Хьюланн нашел несколько искромсанных обломков.
Он прихватил с собой парочку и продолжал пробираться вперед, пока не понял, что это бессмысленно. Он откинул обломки в сторону, чтобы освободить руки.
Холодный воздух огнем жег легкие. В груди появилась какая-то странная боль, спазмы боли пронизывали весь торс с такой яростью, что это заставляло его останавливаться и скрежетать игловидными зубами так сильно, что на губах выступила кровь. Хьюланн понял, что нежные ткани легких обмораживались холодным зимним воздухом. Мягкая влажная внутренняя плоть твердела и трещала от такого испытания.
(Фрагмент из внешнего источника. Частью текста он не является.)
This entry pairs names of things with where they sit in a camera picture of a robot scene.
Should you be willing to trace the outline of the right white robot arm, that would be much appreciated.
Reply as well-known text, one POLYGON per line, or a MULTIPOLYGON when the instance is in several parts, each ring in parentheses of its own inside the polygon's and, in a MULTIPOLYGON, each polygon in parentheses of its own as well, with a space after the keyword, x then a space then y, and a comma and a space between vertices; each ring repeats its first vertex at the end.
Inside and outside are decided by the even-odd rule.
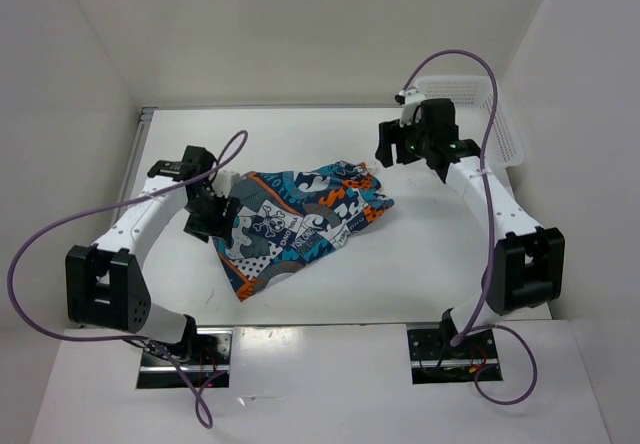
POLYGON ((424 161, 488 235, 480 293, 445 311, 440 322, 440 349, 460 357, 473 346, 473 334, 560 296, 565 238, 527 214, 490 169, 482 148, 460 138, 451 100, 423 94, 396 99, 401 114, 380 124, 376 159, 384 167, 424 161))

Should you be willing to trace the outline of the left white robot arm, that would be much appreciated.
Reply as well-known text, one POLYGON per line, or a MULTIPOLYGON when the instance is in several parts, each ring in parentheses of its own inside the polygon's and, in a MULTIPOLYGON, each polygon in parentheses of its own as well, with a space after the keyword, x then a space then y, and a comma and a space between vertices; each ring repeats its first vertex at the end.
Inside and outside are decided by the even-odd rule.
POLYGON ((150 352, 185 364, 203 345, 196 321, 153 303, 143 264, 165 227, 180 211, 186 234, 207 243, 231 241, 240 207, 231 194, 240 176, 218 170, 216 157, 189 146, 179 161, 157 161, 138 202, 89 246, 74 246, 65 259, 67 311, 78 324, 140 336, 150 352))

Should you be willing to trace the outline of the colourful patterned shorts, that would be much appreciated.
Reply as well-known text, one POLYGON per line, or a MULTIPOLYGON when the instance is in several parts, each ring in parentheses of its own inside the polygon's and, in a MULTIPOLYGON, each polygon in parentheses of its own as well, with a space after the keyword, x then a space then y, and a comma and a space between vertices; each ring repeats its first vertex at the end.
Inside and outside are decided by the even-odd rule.
POLYGON ((364 162, 347 161, 250 171, 230 196, 239 201, 231 237, 214 247, 241 302, 340 250, 395 205, 364 162))

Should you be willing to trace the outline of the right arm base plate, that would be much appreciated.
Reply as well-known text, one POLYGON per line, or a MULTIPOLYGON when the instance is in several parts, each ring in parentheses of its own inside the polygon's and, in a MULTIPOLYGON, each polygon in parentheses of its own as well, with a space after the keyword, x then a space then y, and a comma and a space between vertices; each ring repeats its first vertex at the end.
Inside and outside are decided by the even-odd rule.
POLYGON ((408 325, 406 335, 414 385, 502 380, 491 331, 471 335, 457 347, 449 346, 436 323, 408 325))

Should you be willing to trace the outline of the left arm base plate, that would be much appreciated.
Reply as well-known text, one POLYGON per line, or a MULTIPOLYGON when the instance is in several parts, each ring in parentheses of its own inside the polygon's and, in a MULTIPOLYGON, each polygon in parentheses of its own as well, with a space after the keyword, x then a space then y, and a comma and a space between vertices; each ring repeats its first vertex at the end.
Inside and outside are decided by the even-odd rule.
MULTIPOLYGON (((182 372, 196 388, 228 388, 234 330, 230 327, 199 327, 195 350, 175 357, 182 372)), ((144 349, 136 381, 140 390, 187 388, 173 364, 157 351, 144 349)))

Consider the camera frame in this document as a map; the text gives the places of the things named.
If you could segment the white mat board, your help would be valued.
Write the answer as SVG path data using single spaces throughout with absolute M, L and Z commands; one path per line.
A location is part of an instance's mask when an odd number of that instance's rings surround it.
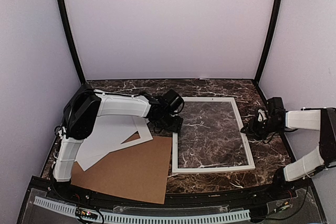
M 132 118 L 135 123 L 139 138 L 131 141 L 124 141 L 123 143 L 120 144 L 121 149 L 142 144 L 153 139 L 152 134 L 148 128 L 149 120 L 136 116 L 133 116 Z

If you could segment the dark landscape photo print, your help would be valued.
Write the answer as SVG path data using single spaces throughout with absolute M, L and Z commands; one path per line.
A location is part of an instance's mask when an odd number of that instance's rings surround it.
M 96 162 L 92 159 L 120 149 L 120 144 L 131 137 L 137 128 L 132 116 L 105 115 L 96 118 L 92 133 L 78 151 L 76 162 L 86 171 Z

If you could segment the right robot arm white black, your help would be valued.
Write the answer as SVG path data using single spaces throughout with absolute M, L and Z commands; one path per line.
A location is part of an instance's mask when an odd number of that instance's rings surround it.
M 306 136 L 317 138 L 314 141 L 317 146 L 309 153 L 275 172 L 273 184 L 268 187 L 268 195 L 273 200 L 287 193 L 289 183 L 335 168 L 335 108 L 286 110 L 282 98 L 273 97 L 267 100 L 265 109 L 255 111 L 240 132 L 264 143 L 277 133 L 293 133 L 295 140 Z

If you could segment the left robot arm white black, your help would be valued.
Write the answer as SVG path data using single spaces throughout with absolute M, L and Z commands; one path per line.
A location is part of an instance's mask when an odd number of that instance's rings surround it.
M 63 201 L 74 197 L 74 189 L 66 182 L 81 144 L 93 132 L 96 119 L 100 116 L 136 116 L 149 120 L 155 127 L 179 133 L 183 119 L 179 113 L 184 109 L 184 99 L 174 90 L 163 95 L 119 94 L 95 90 L 85 83 L 80 86 L 63 110 L 60 126 L 55 133 L 61 144 L 53 167 L 53 178 L 57 181 L 53 191 Z

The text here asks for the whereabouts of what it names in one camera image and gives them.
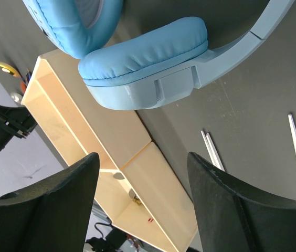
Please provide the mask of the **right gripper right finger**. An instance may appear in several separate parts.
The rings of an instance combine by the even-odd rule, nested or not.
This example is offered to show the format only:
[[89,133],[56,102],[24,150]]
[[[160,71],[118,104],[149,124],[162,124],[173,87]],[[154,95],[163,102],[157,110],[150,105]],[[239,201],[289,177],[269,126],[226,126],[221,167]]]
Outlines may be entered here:
[[296,201],[220,170],[195,152],[188,179],[203,251],[296,251]]

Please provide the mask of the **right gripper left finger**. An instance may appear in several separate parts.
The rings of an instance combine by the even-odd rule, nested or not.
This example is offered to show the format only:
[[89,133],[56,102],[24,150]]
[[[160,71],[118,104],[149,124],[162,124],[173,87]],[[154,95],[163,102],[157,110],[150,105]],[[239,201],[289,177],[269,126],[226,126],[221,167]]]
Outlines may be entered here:
[[90,153],[1,196],[0,251],[83,251],[99,168],[99,155]]

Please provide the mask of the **ornate gold spoon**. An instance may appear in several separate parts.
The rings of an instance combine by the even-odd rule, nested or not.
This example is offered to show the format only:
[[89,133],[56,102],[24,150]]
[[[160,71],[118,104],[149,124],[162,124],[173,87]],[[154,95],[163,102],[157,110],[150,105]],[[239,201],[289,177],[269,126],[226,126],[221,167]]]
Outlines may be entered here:
[[136,203],[138,206],[141,206],[141,205],[142,205],[141,200],[140,200],[139,198],[137,198],[137,197],[133,198],[132,201],[133,201],[134,203]]

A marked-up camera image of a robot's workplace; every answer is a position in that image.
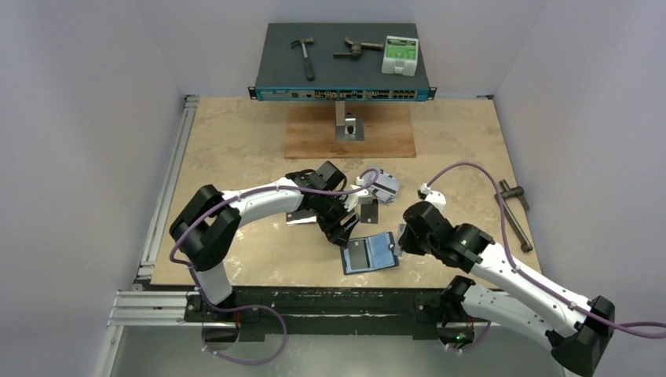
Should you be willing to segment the navy blue card holder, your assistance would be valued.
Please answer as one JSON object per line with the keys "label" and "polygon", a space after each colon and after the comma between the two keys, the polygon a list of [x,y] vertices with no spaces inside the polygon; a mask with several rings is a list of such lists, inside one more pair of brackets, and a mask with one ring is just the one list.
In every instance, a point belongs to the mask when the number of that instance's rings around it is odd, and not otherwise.
{"label": "navy blue card holder", "polygon": [[[367,269],[359,271],[349,270],[348,245],[350,241],[364,240],[368,252],[370,266]],[[395,255],[395,241],[392,232],[381,232],[373,236],[357,237],[350,239],[347,247],[340,250],[342,260],[342,271],[344,275],[354,275],[360,273],[369,273],[383,269],[390,269],[399,266],[399,258]]]}

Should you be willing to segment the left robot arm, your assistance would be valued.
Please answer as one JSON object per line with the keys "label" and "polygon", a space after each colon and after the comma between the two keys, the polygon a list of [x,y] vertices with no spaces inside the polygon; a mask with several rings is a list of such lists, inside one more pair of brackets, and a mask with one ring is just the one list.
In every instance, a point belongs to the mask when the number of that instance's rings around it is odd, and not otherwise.
{"label": "left robot arm", "polygon": [[230,318],[234,310],[233,288],[224,260],[236,232],[254,221],[300,210],[311,212],[327,241],[346,247],[360,221],[355,211],[357,194],[340,192],[346,175],[333,163],[318,169],[286,174],[267,185],[238,191],[220,191],[204,185],[174,219],[168,233],[175,249],[205,295],[204,312],[213,320]]}

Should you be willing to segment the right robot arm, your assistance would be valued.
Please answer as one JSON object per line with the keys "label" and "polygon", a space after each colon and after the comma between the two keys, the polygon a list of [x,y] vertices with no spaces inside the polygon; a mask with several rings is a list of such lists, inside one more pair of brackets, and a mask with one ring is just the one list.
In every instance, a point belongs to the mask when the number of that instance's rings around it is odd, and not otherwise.
{"label": "right robot arm", "polygon": [[614,304],[602,296],[578,295],[507,257],[504,247],[474,225],[451,225],[430,202],[404,213],[406,227],[398,243],[408,254],[430,254],[458,268],[441,298],[443,314],[465,314],[497,323],[531,338],[565,369],[592,376],[613,336],[604,322]]}
Ему приходилось дышать чаще, неглубоко, чтобы воздух успевал хоть как-то согреваться по пути в легкие. Воздух с трудом проходил сквозь первичные ноздри, и Хьюланну пришлось напрячь мышцы первичной пары, чтобы протолкнуть блокирующий клапан дальше к пазухам носа.
Все вокруг стало загадочно серым. Приближался рассвет. Чуть позже наконец-то начало светать, и он различил впереди искореженный корпус машины.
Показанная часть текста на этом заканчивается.